For Michigan residents, the road to getting back a driver's license is long, but if you chose to go before the Administrative Hearings Section (AHS) you may be able to win back a restricted license when you and your lawyer appeal.
This is the first step in getting your full license privileges returned, but what is the next step? What types of licenses could the state grant you after you win your appeal?
In Lansing, the types of licenses you can receive at your AHS hearing are mostly dependent on your living situation. Residents and nonresidents are treated differently by the system.
Full-time Michigan residents will be able to drive on a restricted license for no less than one year. The state will also order an ignition interlock be installed on your car, which means that you will have to pass a breathalyzer test before you can even start the engine. After at least one year, you must file one more appeal, at which time the state will consider removing the ignition interlock from your vehicle and decide to grant you a full license.
The out-of-state process is very similar, but you do need to be aware of a few key differences. There is no in-between for out-of-state drivers. You either get your full license or you do not; there is no restricted driving. If you lose your out-of-state petition for a license, you can file an appeal hearing for which you will have to appear in person.
Types of Michigan Resident Licenses
Assuming you win your appeal, the state will grant you one of two different types of licenses: a time-based or purpose-based license. No matter which one you are awarded, you will still have to have the ignition interlock installed on your vehicle.
More than likely, the state will grant you a purpose-based license, as it is most common. With this license, you have the state's permission to use your vehicle for certain purposes, such as driving to and from your job, school, counseling sessions or Alcoholics Anonymous (AA) meetings. You may also drive for any employment training or to seek medical treatment should you need to visit a doctor or the emergency room.
There is no time restriction with a purpose-based license, so theoretically, you could drive all day if you were working or training for your job at multiple locations. If a police officer does stop you, you will need to prove you were driving for any of the purposes outlined by the state.
Time-based licenses are, as the name implies, time restricting. The state will set a time period during which you are allowed to drive. If you are caught driving at other times during the day, you will face serious consequences. These hours will be based on your individual case.
What is really difficult about this license is that it does not allow for any flexibility. If your employers asks you to stay late or you need to get to a hospital, you still cannot get behind the wheel. Someone else must come and pick you up.
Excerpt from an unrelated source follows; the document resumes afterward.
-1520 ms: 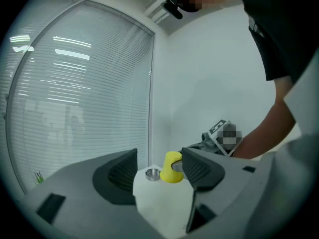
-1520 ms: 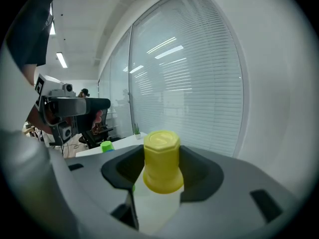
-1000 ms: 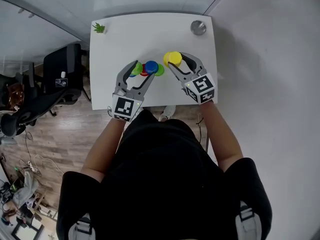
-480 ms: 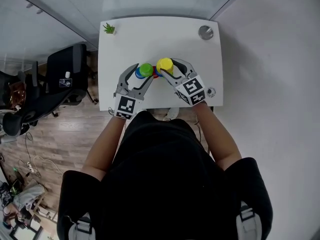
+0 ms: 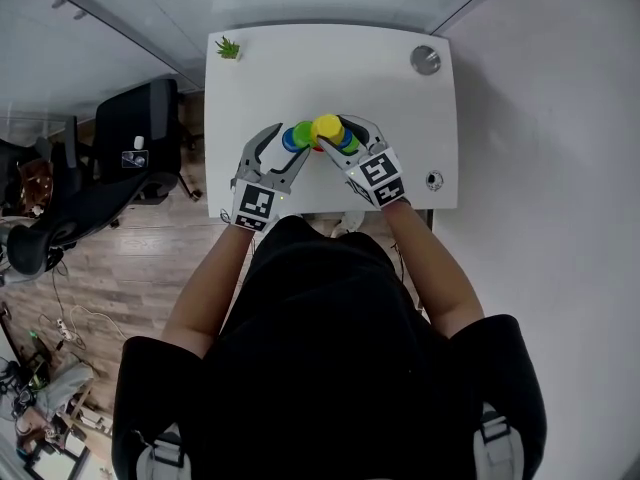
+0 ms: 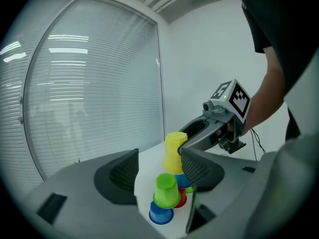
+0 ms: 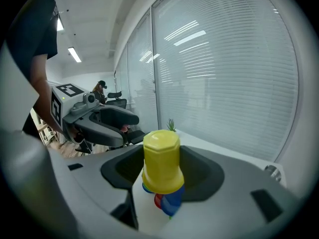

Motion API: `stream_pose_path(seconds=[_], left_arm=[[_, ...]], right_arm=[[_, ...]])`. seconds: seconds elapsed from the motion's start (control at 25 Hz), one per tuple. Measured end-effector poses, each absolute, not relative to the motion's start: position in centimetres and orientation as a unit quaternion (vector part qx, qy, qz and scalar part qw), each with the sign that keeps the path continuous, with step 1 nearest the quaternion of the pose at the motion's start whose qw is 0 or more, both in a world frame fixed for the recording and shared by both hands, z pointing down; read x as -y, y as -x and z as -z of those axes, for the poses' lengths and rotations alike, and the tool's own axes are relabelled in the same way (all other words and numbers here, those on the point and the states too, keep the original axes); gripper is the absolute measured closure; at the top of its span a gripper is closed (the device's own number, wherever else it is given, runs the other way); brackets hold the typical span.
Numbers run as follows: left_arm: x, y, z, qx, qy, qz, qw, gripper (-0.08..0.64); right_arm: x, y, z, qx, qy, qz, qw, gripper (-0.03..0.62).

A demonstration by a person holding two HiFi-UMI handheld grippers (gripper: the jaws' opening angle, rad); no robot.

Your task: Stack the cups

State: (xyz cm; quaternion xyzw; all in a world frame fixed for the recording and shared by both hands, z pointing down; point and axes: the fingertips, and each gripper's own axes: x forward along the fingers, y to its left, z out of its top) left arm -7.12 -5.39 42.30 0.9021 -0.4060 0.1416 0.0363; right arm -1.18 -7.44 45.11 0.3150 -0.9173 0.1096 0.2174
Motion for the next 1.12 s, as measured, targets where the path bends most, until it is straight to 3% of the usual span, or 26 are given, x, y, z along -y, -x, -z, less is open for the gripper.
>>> stream_pose_path(seconds=[0.68, 1.12], left_arm=[[5.3, 8.6, -41.7, 0.412, -0.9, -0.132, 0.046, 0.291], [4.9, 8.2, -40.8, 0.42, -0.898, -0.124, 0.043, 0.291]], right_arm=[[8.1, 1.0, -47.1, 0.908, -0.334, -0.117, 0.223, 0.345], [7.4, -0.1, -45.8, 0.914, -0.326, -0.126, 0.206, 0.225]])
The state rarely ask defendants which type of license they would prefer, but in the rare chance you are given the option, the purpose-based license is usually considered the better option. You are allowed to drive at any time, and if you do have an emergency, you will not need to worry about who is behind the wheel.
After the First Appeal
Many defendants assume that if they win the first appeal, they will surely win the second and be awarded full driving privileges. This, however, is not always the case. Michigan lawmakers work hard to keep the streets safe from reckless and drunk drivers; therefore the process of reinstating a license is more difficult.
At the second appeal, you must prove that you complied with the state's orders and met all the necessary requirements. The ignition interlock device company will need to present a final report, highlighting any incidents during which you tried to start your car with any presence of alcohol. You will also need to show the state that you have sought help for your problem by showing Letters of Support and completing a Substance Abuse Evaluation, which usually includes a urine test.
It may seem like a long road between your first and second appeal, but with an aggressive Lansing driver’s license lawyer, you can make the process smoother and win back your driving privileges in no time. Contact us online or by phone to set up a free consultation.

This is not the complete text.